== Aim of the exercise ==
An exact copy of the data below is needed; please leave out any pictures.

== Given information ==
○ ○ ○
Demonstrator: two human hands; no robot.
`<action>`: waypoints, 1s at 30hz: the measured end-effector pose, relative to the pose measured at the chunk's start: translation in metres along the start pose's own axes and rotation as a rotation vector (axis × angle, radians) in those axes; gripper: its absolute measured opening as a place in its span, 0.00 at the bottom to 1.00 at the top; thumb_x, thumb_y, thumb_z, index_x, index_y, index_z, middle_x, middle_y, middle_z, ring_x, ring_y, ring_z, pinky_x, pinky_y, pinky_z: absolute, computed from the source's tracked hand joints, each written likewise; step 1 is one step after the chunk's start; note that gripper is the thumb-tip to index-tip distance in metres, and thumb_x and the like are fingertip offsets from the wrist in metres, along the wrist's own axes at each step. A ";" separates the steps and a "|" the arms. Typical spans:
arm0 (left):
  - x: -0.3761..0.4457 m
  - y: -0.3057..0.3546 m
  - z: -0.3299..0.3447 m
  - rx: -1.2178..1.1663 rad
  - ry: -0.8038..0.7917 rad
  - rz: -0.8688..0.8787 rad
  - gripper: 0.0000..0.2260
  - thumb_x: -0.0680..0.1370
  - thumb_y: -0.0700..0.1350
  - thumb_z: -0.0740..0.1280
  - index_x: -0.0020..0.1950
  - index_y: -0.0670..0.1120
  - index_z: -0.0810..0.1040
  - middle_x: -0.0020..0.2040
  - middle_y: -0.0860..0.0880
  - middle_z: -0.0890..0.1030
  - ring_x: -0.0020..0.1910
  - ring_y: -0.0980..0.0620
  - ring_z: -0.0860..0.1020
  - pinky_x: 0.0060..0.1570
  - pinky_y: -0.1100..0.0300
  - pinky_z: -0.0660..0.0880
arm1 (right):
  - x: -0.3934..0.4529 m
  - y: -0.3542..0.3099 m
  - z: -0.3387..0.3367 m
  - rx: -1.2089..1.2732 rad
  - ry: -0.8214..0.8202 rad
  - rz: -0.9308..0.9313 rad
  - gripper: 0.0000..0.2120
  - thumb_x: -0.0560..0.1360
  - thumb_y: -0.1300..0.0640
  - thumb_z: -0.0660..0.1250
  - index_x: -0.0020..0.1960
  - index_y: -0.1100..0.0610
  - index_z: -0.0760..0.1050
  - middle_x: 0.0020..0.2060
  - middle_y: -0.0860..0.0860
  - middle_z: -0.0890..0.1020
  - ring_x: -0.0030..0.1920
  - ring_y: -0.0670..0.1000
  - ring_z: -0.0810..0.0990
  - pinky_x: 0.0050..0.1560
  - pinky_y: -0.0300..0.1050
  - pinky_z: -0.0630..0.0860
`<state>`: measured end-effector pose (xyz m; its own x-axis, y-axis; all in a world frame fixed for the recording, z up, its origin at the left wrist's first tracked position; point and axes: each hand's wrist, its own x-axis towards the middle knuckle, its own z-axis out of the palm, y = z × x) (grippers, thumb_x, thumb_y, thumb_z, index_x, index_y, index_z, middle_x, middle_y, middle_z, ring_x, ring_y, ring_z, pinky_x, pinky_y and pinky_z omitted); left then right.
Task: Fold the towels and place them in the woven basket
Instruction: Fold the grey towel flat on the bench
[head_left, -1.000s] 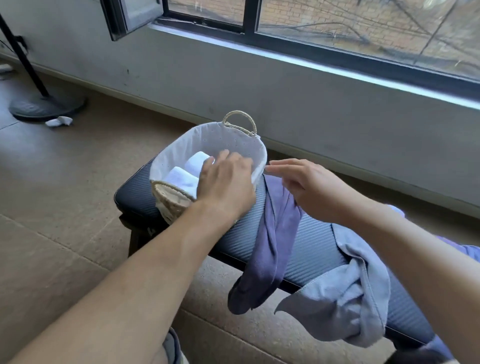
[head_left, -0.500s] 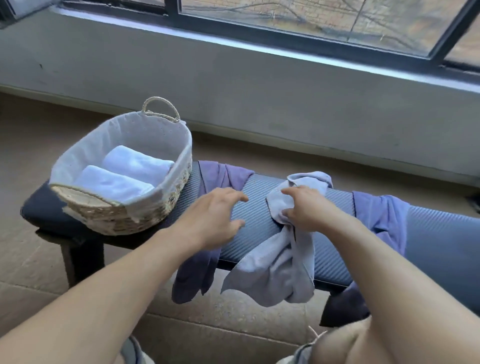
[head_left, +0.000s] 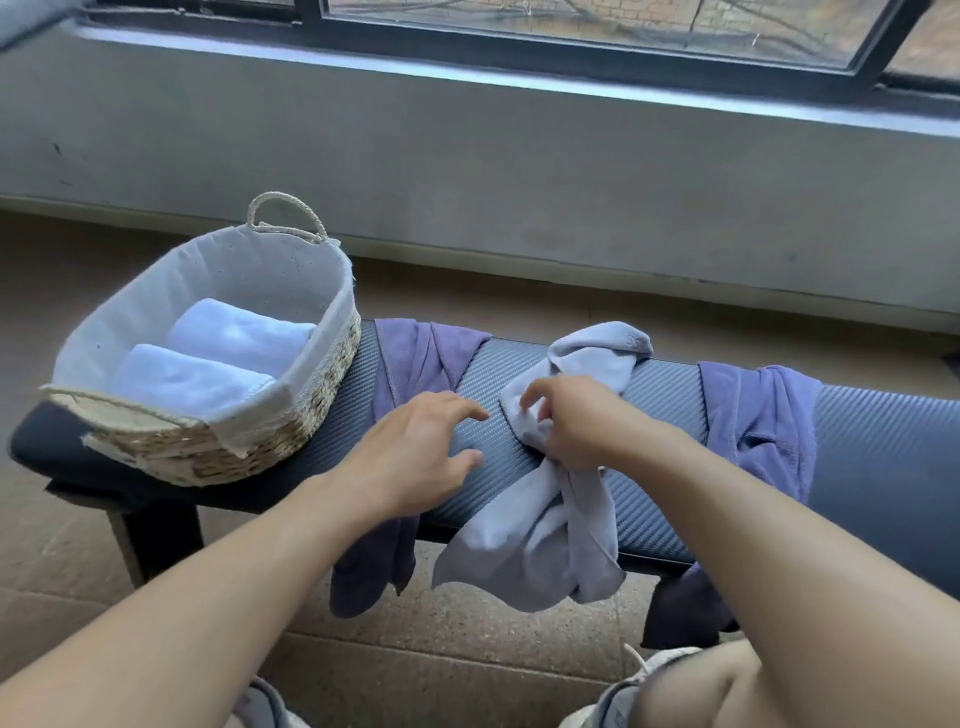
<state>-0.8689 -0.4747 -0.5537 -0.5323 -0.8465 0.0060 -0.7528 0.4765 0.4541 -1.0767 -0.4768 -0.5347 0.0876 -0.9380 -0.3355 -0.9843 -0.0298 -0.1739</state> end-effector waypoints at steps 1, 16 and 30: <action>0.001 0.000 0.000 -0.008 0.005 -0.008 0.17 0.79 0.51 0.68 0.68 0.54 0.76 0.66 0.57 0.77 0.68 0.56 0.72 0.70 0.55 0.67 | -0.001 -0.004 0.001 0.038 0.013 -0.037 0.17 0.77 0.55 0.69 0.65 0.51 0.76 0.51 0.51 0.86 0.51 0.52 0.83 0.51 0.46 0.79; 0.014 0.012 -0.017 -1.227 0.170 -0.496 0.05 0.81 0.38 0.67 0.51 0.44 0.82 0.47 0.45 0.85 0.41 0.51 0.83 0.38 0.59 0.81 | -0.032 -0.042 -0.012 1.059 0.154 -0.176 0.05 0.77 0.66 0.70 0.49 0.58 0.80 0.44 0.52 0.85 0.41 0.50 0.83 0.38 0.45 0.83; 0.003 0.007 -0.028 -0.865 -0.030 -0.162 0.08 0.77 0.37 0.72 0.53 0.47 0.86 0.51 0.43 0.86 0.49 0.51 0.80 0.63 0.46 0.75 | -0.013 -0.016 -0.014 0.356 0.297 -0.319 0.07 0.77 0.55 0.70 0.54 0.48 0.77 0.50 0.42 0.77 0.51 0.45 0.74 0.53 0.44 0.72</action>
<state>-0.8654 -0.4808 -0.5255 -0.4637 -0.8757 -0.1347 -0.2693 -0.0056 0.9630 -1.0645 -0.4685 -0.5150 0.2753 -0.9600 0.0510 -0.7993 -0.2580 -0.5428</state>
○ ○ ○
== Output for this exercise ==
Demonstrator: two human hands; no robot.
`<action>`: waypoints, 1s at 30hz: the measured end-effector pose, relative to the pose measured at the chunk's start: translation in metres along the start pose's own axes and rotation as a rotation vector (axis × angle, radians) in those axes; gripper: its absolute measured opening as a place in its span, 0.00 at the bottom to 1.00 at the top; thumb_x, thumb_y, thumb_z, index_x, index_y, index_z, middle_x, middle_y, middle_z, ring_x, ring_y, ring_z, pinky_x, pinky_y, pinky_z: absolute, computed from the source's tracked hand joints, each written likewise; step 1 is one step after the chunk's start; note that gripper is the thumb-tip to index-tip distance in metres, and thumb_x and the like are fingertip offsets from the wrist in metres, along the wrist's own axes at each step. A ";" separates the steps and a "|" the arms. Typical spans:
arm0 (left):
  - x: -0.3761..0.4457 m
  - y: -0.3057..0.3546 m
  - z: -0.3299..0.3447 m
  - rx: -1.2178..1.1663 rad
  - ry: -0.8038..0.7917 rad
  - rz: -0.8688..0.8787 rad
  - gripper: 0.0000..0.2260
  - thumb_x: -0.0680..0.1370
  - thumb_y: -0.0700..0.1350
  - thumb_z: -0.0740..0.1280
  - index_x: -0.0020..0.1950
  - index_y: -0.0670..0.1120
  - index_z: -0.0810..0.1040
  - middle_x: -0.0020..0.2040
  - middle_y: -0.0860..0.0880
  - middle_z: -0.0890..0.1030
  - ring_x: -0.0020..0.1910
  - ring_y: -0.0980..0.0620
  - ring_z: -0.0860..0.1020
  - pinky_x: 0.0060..0.1570
  - pinky_y: -0.1100..0.0300
  - pinky_z: -0.0660..0.0880
arm1 (right):
  - x: -0.3934..0.4529 m
  - y: -0.3542..0.3099 m
  - z: -0.3387..0.3367 m
  - rx: -1.2089..1.2732 rad
  - ry: -0.8214..0.8202 rad
  - rz: -0.9308..0.9313 rad
  - gripper: 0.0000..0.2120
  - thumb_x: -0.0560..0.1360
  - thumb_y: -0.1300..0.0640
  - thumb_z: -0.0660..0.1250
  - index_x: -0.0020..0.1960
  - index_y: -0.1100..0.0610
  - index_z: -0.0760..0.1050
  - middle_x: 0.0020..0.2060
  - middle_y: -0.0860..0.0860
  - middle_z: -0.0890..0.1020
  - ring_x: -0.0030..0.1920
  - ring_y: -0.0670..0.1000
  - ring_z: -0.0810..0.0990
  - pinky_x: 0.0050..0.1560
  - pinky_y: -0.0300..0.1050
  - pinky_z: -0.0630..0.0860
`<state>`: measured end-effector pose (xyz m; its own x-axis, y-axis; all in a world frame fixed for the recording, z up, its origin at the left wrist's first tracked position; point and axes: each hand's wrist, its own x-axis towards the middle knuckle, its own z-axis out of the palm, y = z × x) (grippers, thumb_x, thumb_y, thumb_z, index_x, index_y, index_z, middle_x, middle_y, middle_z, ring_x, ring_y, ring_z, pinky_x, pinky_y and pinky_z omitted); left then right.
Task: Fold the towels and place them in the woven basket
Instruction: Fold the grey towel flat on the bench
[head_left, -1.000s] 
[head_left, -0.500s] 
[head_left, +0.000s] 
<state>-0.8689 -0.4747 -0.5537 -0.5323 -0.8465 0.0060 -0.7528 0.4765 0.4541 -1.0767 -0.4768 -0.5347 0.0876 -0.9380 -0.3355 -0.9843 -0.0298 -0.1739</state> end-effector waypoints at steps 1, 16 and 30: <action>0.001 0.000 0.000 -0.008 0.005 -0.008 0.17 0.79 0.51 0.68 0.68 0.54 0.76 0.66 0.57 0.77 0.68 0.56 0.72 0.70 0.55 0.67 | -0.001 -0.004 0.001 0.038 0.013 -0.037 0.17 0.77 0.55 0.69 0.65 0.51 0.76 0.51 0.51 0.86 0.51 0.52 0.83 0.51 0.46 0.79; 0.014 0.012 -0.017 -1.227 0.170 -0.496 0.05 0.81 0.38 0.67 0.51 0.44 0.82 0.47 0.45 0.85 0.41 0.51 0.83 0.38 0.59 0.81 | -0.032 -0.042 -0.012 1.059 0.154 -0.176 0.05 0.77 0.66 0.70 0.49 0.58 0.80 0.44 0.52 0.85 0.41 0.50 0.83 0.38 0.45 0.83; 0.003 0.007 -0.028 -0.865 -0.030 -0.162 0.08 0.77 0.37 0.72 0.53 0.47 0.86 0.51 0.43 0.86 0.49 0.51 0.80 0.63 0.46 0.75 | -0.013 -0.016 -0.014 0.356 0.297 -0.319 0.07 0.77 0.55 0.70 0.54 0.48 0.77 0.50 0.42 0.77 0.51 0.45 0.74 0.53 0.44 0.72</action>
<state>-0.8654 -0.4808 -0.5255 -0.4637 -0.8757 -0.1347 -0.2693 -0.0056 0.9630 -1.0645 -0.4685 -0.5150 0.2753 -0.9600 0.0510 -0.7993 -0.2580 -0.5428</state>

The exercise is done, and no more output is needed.